This lack of information may condition the selected work scale, which should coincide with the scale of planning for flood risk mitigation (Cash and Moser, 2000). An insufficient work scale could result in homogeneous vulnerability reduction measures being put in place in areas where the spatial variability of vulnerability is high. This would reduce their effectiveness and might not guarantee a uniform reduction in vulnerability (Eakin and Luers, 2006; Frazier et al., 2014). In this study, the selected work scale was the urban area, as this entity tends to be small and homogeneous in the region of Castilla y León. Furthermore, sensitivity and resilience are usually considered as static components (i.e. the results give a snapshot of vulnerability) when in fact they vary over time and space (Cutter et al., 2003; Eakin and Luers, 2006). The identification of spatial patterns here represents a step forward towards improving FRM on a regional scale. Regarding temporal variability, we suggest periodic monitoring of identified variables as an explanation of social vulnerability to flash floods. Periodic recalculations would allow urban areas to stay informed about the behaviour of SVI values over time.
As regards calculation of the ISVI, it is crucial that ISVI values should not be considered as absolute. This means that the ISVI can be used qualitatively to determine whether one urban area is more vulnerable than the others and, if so, to what extent (Cutter et al., 2013). In the methodology proposed here, conducting a preliminary HSA helps overcome the limitations of the PCA sample size (Sarstedt and Mooi, 2014). Most published works either do not discuss this aspect or tackle it by adding the variables directly (Balteanu et al., 2015). The HSA enables the vulnerability variables to be divided into groups. However, it did not provide information on the relative significance of variables within each group, making it necessary to subsequently perform a PCA (Cutter et al., 2003, 2013; Fekete, 2009; Nelson et al., 2015; Hummell et al., 2016). Regarding the weighting method used here, although many authors support the idea of assigning the factors equal weight (Chakraborty et al., 2005), it seems reasonable to suppose that not all factors have the same importance in the construction of the ISVI (Brooks et al., 2005; Eakin and Luers, 2006; Liu and Li, 2016), especially when there may be variations in the number of variables forming each factor and their explained variance. It is even possible that there is a spatial variation in each factor's importance. This can be solved by carrying out a geographically weighted principal component analysis (Frazier et al., 2014; Gollini et al., 2015).

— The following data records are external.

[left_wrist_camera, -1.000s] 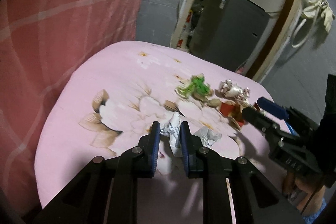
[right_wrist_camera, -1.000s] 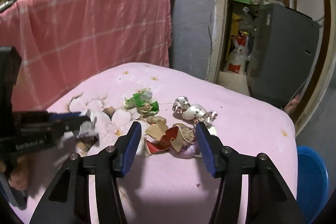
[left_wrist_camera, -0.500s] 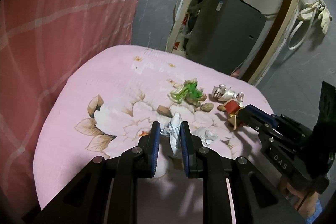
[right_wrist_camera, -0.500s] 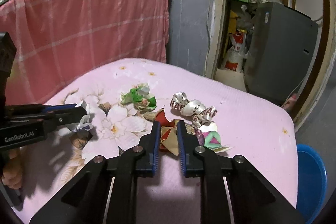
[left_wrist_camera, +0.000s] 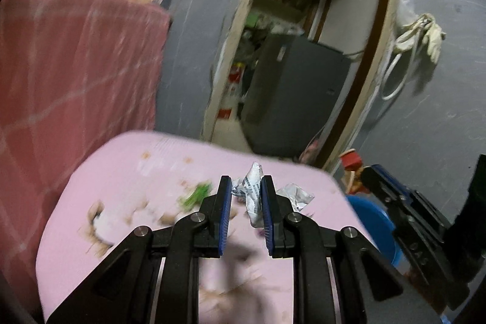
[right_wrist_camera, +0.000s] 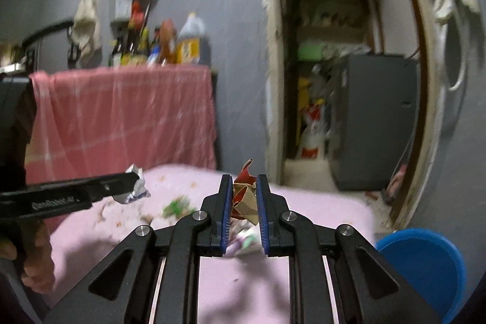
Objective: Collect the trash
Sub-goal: 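Carry the silver foil and red wrapper in both tools over the blue bucket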
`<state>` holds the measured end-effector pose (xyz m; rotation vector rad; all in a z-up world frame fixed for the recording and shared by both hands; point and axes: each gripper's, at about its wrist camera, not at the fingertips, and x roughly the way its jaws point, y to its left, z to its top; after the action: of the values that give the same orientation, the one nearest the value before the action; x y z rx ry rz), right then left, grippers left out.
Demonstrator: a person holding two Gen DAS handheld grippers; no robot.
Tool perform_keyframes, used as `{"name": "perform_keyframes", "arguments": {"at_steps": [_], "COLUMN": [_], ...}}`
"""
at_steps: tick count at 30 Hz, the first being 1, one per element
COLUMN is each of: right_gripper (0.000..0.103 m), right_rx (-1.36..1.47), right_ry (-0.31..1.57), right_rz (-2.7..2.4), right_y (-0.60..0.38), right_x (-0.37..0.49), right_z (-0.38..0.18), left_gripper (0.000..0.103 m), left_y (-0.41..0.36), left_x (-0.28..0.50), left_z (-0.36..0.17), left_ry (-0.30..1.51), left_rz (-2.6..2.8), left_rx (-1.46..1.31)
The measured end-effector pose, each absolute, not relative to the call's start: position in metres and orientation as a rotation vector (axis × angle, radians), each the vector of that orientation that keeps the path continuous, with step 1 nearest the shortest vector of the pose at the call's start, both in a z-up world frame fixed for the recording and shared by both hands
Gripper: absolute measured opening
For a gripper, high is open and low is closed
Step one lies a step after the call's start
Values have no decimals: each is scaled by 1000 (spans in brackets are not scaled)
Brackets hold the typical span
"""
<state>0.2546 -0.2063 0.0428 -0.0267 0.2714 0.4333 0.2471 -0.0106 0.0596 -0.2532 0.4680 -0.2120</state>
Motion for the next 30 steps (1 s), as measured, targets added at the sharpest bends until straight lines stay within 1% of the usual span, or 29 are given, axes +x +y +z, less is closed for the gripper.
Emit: {"name": "perform_keyframes", "arguments": {"at_steps": [5,11,15,18,25,30], "right_gripper": [13,13,13,14,14,14], "right_rx": [10,85,118,132,174,238], "right_ry": [145,70,50,57,149,221], "right_rz": [339,232,156,101,27,3], "right_y": [-244,-303,-337,-363,-421,-450], "right_x": [236,223,217,215,225,231], "right_z": [70,91,94,90,67,48], "left_gripper": [16,16,16,16,16,16], "left_y": [-51,-112,-151,-184,-250,-279], "left_x": [253,262,266,274,300,320], "left_z": [81,105,113,114,97,76], "left_ry": [397,348,338,343,450,519], "left_rz": [-277,-366,-412,-451,-535,-555], "left_rx": [-223,-210,-181,-148,-116,-99]}}
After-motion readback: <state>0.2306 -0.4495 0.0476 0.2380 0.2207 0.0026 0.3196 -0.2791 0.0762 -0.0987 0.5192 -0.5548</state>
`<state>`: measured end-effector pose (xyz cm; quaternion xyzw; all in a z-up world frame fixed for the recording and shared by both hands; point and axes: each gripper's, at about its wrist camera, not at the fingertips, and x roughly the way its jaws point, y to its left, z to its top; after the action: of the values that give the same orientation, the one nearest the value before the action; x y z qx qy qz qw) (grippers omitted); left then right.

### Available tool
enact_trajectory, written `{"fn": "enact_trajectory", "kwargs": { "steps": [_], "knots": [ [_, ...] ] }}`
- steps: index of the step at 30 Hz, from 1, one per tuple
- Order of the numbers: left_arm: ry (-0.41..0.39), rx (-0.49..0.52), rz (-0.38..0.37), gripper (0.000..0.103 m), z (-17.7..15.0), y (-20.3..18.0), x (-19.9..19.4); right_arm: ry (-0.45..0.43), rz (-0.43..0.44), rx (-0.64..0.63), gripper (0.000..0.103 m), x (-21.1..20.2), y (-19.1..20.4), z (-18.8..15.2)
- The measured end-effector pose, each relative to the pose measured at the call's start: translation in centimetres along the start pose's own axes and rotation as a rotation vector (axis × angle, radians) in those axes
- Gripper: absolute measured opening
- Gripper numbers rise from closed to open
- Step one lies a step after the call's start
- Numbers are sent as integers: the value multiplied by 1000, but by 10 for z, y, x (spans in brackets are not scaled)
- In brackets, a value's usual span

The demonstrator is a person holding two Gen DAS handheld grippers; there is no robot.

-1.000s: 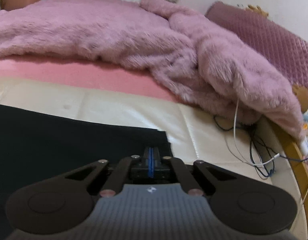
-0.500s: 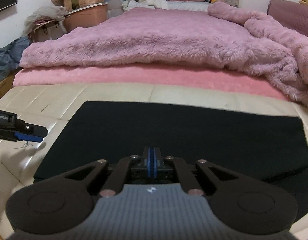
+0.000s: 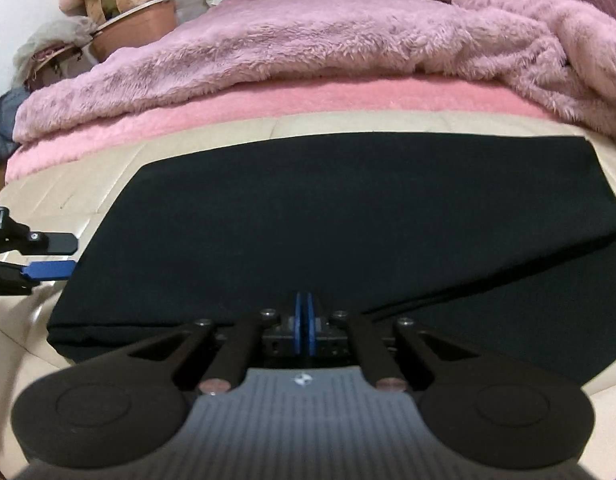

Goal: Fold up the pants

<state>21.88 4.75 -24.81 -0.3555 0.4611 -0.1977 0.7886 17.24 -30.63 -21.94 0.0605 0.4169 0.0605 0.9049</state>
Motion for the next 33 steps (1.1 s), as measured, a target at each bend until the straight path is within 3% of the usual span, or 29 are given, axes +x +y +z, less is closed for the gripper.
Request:
{"fn": "enact_trajectory", "kwargs": {
  "steps": [5,8,14,23,33],
  "knots": [
    [2,-33,-58,48,2,7,14,9,3,-24,0,0,2,0],
    [0,-61,-75,40,2,10,19,9,12,-11,0,-1,0,0],
    [-3,-93,-72,11,1,9,25,23,22,7,0,0,-3,2],
    [3,-100,50,8,8,16,-13,81,31,-25,0,-1,19,12],
    [-15,-92,214,7,40,67,-117,144,203,-139,3,-1,107,15]
  ]
}}
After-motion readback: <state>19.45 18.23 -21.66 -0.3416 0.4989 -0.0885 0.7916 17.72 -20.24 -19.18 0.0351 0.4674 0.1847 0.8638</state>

In spite of differences among variables, considered in literature as a means of explaining social vulnerability, there are some key variables common to all the indicators examined, such as age, gender, race, socio-economic status and living conditions (Cutter et al., 2003; Adger et al., 2004; Penning-Rowsell et al., 2005; Frazier et al., 2014). However, each region has its own particular characteristics and constraints, and these should be taken into consideration during the variable selection procedure (Frazier et al., 2014). Vulnerability factors identified in Castilla y León (see Table 2) reflect the specific characteristics of this region, whose cartographic representation gives us an idea of the spatial distribution of vulnerability and helps us to spatially identify vulnerability hotspots (see Fig. 4). Vulnerability factors making up the exposure component (see Fig. 4a, b and d) are mainly related to public buildings such as schools, kindergartens and health facilities (“Total Social Exposure” factor). They are usually occupied by sensitive people (e.g. small children, the elderly, the sick), who generally require external assistance during an evacuation due to flash floods. Moreover, the single-family dwellings that abound in the study area tend to have basements and ground floor rooms (i.e. living rooms, kitchens and sometimes bedrooms; “Exposure in the Urban Built-up Environment” and “Constructive Exposure” factors), spaces which are both prone to flooding (Bodoque et al., 2016b; Karagiorgos et al., 2016).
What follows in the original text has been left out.